Detrimental reliance is a term commonly used to force another to perform their obligations under a contract, using the theory of promissory estoppel. Promissory estoppel may apply when a promise was made; reliance on the promise was reasonable or foreseeable; there was actual and reasonable reliance on the promise; the reliance was detrimental; and injustice can only be prevented by enforcing the promise. Detrimental reliance must be shown to involve reliance that is reasonable, which is a determination made on an individual case-by-case basis, taking all factors into consideration. Detrimental means that some type of harm is suffered. Reasonable reliance is usually referred to as a theory of recovery in contract law.

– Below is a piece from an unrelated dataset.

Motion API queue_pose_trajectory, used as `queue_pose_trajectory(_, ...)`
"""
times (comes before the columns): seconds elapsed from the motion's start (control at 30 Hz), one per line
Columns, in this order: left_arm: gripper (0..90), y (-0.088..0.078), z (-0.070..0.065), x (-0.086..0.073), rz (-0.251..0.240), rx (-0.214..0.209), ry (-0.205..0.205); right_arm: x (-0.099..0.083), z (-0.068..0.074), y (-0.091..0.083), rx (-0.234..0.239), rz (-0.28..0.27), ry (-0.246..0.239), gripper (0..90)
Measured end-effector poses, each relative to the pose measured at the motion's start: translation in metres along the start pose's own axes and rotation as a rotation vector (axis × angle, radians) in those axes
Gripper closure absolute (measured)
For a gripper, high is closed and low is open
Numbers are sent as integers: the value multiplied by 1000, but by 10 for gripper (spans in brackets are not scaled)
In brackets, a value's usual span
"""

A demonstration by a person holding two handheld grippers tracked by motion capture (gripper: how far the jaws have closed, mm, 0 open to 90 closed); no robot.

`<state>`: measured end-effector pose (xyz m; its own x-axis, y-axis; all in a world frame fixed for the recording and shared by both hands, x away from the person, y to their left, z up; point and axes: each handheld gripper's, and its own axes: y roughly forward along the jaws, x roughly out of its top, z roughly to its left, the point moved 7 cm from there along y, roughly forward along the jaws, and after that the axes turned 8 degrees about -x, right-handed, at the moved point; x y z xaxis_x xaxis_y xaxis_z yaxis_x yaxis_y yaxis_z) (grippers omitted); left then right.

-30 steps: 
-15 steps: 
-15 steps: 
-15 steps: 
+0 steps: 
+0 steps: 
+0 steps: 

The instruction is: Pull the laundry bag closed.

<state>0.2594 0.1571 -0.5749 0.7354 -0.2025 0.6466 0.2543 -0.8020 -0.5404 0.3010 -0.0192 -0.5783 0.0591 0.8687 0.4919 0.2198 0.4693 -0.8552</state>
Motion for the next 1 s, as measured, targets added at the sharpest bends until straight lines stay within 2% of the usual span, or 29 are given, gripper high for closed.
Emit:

It was what a prudent person might believe and act upon based on something told by another. Sometimes a person acts in reliance on the promise of a profit or other benefit, only to learn that the statements or promises were either incorrect or were exaggerated. The one who acted to their detriment in reasonable reliance may recover damages for the costs of his/her actions or demand performance. Reasonable reliance connotes the use of the standard of ordinary and average person.
I am prohibited from giving legal advice, as this service provides information of a general legal nature. In addition to the entities you mentioned, you may consider contacting the Department of Insurance in your state, as AIG is likely governed by state insurance company regulations. The attorney general's office often handles consumer complaints as well.